95% of the time, when we calculate a confidence interval in this way, the true mean will be between the two values. 5% of the time, it will not. Because the true mean (population mean) is an unknown value, we don’t know if we are in the 5% or the 95%. BUT 95% is pretty good so we say something like
“We are 95% confident that the mean time it takes all workers in this city to get to work is between 18.3 and 23.7 minutes.” This is a common shorthand for the idea that the calculations “work” 95% of the time.

Remember that we can’t have a 100% confidence interval. By definition, the population mean is not known . If we could calculate it exactly we would! But that would mean that we need a census of our population with is often not possible or feasible.

Why Don’t We Always Use a 99% Confidence Level?

Seems to make sense right? Get the confidence level as high as you can! Well, as the confidence level increases, the margin of error increases . That means the interval is wider. So, it may be that the interval is so large it is useless! For example, what if I said that I am 99% confident that you will score between a 10 and a 100 on your next exam? How useful is that in predicting your performance? The interval is simply too wide. There are some instances where it doesn’t matter as much, but that is on a case by case basis.

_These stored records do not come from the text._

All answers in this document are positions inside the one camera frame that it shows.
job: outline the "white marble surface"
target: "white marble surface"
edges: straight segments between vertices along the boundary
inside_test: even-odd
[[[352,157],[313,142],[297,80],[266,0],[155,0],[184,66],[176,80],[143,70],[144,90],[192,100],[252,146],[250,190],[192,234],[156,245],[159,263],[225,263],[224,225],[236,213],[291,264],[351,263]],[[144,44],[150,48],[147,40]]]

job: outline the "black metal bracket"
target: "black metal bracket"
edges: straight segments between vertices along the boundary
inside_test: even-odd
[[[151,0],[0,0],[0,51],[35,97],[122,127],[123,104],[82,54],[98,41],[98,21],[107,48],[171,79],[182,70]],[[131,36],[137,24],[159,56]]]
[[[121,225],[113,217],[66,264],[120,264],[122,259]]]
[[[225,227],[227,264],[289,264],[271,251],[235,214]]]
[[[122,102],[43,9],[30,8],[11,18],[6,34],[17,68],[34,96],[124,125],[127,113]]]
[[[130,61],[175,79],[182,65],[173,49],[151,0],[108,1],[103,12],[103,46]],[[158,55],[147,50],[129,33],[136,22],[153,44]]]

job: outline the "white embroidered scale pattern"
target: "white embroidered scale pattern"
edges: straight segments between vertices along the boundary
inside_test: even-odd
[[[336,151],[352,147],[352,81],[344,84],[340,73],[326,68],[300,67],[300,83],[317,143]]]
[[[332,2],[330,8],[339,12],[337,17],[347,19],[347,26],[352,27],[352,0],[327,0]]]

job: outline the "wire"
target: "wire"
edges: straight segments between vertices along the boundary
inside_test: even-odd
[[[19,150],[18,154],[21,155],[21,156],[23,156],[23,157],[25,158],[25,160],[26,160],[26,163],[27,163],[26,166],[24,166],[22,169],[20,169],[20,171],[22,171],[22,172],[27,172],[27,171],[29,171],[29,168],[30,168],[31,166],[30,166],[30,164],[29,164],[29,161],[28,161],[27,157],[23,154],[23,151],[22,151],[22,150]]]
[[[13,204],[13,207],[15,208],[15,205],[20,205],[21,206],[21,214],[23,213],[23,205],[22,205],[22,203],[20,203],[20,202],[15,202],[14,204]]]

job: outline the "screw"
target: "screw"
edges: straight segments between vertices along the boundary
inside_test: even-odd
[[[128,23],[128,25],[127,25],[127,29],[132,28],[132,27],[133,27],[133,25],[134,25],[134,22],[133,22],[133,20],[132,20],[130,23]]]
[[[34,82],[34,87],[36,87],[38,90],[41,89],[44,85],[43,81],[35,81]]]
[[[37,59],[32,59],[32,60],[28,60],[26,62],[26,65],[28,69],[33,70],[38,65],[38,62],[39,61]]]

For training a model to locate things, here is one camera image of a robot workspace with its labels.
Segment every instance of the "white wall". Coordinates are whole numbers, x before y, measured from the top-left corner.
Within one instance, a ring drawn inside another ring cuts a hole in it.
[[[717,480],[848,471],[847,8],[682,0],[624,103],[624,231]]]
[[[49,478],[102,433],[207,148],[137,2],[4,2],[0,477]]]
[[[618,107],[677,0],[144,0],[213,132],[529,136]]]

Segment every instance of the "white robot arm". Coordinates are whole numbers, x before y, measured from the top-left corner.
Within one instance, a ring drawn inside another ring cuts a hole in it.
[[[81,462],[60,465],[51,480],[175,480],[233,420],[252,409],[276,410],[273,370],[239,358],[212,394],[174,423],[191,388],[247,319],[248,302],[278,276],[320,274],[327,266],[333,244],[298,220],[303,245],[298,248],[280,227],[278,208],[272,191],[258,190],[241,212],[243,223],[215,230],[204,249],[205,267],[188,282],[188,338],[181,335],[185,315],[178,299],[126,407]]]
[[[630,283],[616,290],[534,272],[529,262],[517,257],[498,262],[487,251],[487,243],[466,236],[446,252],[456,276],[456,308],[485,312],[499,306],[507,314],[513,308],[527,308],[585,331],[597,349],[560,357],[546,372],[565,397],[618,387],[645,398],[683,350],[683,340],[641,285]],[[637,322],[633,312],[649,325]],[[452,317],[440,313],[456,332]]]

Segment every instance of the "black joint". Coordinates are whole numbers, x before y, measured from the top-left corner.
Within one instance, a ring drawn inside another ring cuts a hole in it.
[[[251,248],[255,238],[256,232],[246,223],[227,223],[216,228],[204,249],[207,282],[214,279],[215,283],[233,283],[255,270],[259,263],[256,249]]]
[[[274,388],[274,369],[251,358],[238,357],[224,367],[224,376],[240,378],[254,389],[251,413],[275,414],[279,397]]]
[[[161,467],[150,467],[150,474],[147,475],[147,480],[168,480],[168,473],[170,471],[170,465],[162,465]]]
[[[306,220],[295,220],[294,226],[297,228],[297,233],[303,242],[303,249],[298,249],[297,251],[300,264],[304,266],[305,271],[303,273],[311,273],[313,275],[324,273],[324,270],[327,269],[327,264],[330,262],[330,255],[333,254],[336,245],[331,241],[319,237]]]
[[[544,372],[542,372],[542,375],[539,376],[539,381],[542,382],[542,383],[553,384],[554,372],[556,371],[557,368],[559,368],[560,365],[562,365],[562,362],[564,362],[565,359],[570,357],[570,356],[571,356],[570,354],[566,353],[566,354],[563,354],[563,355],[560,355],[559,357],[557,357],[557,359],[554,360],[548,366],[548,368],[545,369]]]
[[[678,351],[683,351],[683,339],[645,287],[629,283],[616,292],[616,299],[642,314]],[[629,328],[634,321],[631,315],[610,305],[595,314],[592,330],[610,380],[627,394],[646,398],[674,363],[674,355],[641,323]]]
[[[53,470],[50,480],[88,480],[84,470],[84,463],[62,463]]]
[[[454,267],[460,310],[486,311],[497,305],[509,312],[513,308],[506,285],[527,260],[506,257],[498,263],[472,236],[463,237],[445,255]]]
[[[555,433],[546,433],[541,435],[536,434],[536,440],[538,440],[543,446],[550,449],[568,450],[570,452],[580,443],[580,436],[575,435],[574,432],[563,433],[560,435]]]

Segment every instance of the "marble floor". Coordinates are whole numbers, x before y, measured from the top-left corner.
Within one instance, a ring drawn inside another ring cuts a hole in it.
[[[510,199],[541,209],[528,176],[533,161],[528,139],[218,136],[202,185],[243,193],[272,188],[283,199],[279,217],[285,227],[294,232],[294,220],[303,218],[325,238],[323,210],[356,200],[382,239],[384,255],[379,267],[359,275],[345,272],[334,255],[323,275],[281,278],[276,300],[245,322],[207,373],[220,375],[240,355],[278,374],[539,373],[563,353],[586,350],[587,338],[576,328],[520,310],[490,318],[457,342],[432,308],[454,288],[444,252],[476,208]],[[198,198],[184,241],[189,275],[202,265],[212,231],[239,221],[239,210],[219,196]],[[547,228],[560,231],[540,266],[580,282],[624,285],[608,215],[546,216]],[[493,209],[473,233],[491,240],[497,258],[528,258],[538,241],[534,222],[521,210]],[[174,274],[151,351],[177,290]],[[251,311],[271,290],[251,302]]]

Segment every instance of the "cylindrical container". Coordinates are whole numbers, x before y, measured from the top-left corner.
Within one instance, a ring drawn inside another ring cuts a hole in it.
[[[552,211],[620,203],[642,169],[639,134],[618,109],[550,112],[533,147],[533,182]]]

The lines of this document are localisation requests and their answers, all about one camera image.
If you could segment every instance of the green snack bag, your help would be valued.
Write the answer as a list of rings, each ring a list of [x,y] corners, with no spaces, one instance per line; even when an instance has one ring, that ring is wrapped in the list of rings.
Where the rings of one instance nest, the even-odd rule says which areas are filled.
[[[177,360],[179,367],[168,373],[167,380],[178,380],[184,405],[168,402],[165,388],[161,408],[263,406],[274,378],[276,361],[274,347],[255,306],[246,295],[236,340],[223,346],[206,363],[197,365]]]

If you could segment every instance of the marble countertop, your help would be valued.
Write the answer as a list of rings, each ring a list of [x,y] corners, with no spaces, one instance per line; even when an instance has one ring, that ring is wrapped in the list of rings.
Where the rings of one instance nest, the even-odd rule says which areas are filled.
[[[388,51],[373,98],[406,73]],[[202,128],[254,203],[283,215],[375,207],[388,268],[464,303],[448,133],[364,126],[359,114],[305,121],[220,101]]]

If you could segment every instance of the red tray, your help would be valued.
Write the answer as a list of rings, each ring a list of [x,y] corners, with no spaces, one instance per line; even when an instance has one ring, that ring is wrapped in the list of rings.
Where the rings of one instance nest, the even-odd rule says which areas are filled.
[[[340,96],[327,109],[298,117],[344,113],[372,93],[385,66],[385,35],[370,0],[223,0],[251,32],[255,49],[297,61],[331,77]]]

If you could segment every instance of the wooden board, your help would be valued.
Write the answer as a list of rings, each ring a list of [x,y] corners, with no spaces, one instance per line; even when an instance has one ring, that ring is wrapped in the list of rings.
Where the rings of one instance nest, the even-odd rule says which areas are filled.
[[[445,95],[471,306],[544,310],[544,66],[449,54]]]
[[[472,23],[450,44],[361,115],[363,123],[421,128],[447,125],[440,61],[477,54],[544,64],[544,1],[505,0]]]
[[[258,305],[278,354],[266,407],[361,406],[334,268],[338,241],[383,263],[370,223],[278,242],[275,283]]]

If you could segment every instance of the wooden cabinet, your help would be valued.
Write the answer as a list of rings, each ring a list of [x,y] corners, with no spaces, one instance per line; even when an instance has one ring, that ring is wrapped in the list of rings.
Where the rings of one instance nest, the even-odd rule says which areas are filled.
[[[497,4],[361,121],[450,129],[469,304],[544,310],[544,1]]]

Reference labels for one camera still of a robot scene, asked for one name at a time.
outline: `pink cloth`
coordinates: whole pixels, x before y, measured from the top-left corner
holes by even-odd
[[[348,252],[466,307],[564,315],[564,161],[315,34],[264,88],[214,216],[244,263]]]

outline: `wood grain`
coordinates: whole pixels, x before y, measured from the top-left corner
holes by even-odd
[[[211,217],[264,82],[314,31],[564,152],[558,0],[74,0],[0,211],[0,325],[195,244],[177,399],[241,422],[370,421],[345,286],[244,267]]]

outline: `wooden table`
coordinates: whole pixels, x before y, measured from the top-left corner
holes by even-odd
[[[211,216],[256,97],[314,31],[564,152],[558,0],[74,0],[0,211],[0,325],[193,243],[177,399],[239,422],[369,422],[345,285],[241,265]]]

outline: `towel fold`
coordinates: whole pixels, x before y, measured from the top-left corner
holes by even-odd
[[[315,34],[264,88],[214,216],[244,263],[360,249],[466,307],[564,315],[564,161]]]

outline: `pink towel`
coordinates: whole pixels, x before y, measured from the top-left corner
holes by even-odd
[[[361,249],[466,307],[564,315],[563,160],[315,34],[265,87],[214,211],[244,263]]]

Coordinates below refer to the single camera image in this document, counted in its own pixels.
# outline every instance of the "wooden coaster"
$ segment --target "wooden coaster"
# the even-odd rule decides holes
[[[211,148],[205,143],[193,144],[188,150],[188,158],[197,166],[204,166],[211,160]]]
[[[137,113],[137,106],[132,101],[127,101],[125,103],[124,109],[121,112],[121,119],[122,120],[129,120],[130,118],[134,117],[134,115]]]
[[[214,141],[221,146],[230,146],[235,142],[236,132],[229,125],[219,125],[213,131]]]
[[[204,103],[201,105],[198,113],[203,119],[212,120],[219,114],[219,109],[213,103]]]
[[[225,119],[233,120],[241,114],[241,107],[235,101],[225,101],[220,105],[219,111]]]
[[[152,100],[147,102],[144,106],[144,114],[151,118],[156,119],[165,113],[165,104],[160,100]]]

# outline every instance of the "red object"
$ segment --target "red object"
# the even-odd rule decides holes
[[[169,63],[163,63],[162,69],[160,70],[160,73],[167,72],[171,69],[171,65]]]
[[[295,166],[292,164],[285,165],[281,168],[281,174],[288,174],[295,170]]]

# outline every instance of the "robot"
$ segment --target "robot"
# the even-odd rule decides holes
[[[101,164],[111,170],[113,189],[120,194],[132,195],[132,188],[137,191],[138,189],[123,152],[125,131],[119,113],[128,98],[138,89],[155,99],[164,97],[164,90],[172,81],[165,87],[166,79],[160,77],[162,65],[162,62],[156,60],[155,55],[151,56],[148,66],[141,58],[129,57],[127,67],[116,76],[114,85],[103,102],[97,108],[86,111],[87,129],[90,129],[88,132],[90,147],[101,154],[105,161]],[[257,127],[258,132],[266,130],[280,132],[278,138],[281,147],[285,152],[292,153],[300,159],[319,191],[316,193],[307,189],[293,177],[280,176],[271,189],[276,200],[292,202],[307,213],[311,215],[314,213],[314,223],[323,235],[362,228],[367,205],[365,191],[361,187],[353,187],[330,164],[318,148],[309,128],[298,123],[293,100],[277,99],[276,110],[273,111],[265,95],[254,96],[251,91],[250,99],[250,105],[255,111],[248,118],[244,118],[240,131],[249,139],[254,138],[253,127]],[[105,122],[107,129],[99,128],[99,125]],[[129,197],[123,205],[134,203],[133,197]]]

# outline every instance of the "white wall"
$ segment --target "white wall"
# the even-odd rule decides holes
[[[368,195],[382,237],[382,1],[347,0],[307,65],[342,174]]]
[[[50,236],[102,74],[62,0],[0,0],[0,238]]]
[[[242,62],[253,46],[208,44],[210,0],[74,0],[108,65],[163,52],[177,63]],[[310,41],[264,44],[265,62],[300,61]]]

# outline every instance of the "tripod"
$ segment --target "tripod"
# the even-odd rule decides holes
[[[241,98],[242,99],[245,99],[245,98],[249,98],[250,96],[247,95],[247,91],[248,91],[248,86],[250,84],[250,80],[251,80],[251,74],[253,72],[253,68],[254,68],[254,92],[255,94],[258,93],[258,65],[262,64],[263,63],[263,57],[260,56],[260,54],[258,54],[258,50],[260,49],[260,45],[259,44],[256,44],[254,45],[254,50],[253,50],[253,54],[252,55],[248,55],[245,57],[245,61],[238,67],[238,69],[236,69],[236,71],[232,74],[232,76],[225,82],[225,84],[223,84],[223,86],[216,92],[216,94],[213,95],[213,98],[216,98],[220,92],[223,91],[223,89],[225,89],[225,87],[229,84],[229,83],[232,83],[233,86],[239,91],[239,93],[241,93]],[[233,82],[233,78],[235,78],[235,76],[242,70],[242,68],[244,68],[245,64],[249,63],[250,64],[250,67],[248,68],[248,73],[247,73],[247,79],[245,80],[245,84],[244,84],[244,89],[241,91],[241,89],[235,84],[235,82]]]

For this reason, 95% confidence intervals are the most common. You will sometimes see 80% or others in textbooks, but in real applications it’s almost always a 95% interval with occasional 90% and 99% intervals being used.

CI for Parameters Other than the Mean

Confidence intervals can be calculated for many other population parameters and the interpretation still remains generally the same. Using the shorthand “we are 95% confident that…”, we will state that we are “pretty sure” that the parameter (the mean, the population proportion, etc) is within the given range.

As an example, suppose we have a 99% confidence interval of (0.122, 0.141) for the proportion of likely voters that approve a new measure. Then we could say:

“We are 99% confident that the proportion of all likely voters that approve the new measure is between 0.122 and 0.141”

Better yet, we could say:

“We are 99% confident that the percentage of all likely voters that approve the new measure is between 12.2% and 14.1%”

This is easier to explain to someone who hasn’t had statistics. In fact, anytime you see a poll on the news with a margin of error, they are likely talking about a confidence interval! They just tend to give the point estimate and the margin of error instead of the whole interval.

For example, when they say “a poll found 52% of people approve of the president” and you see on the screen “margin of error: 2%” then you know they are talking about a confidence interval of (50%, 54%). (they tend not to give the confidence level as that is a bit technical for a general news broadcast).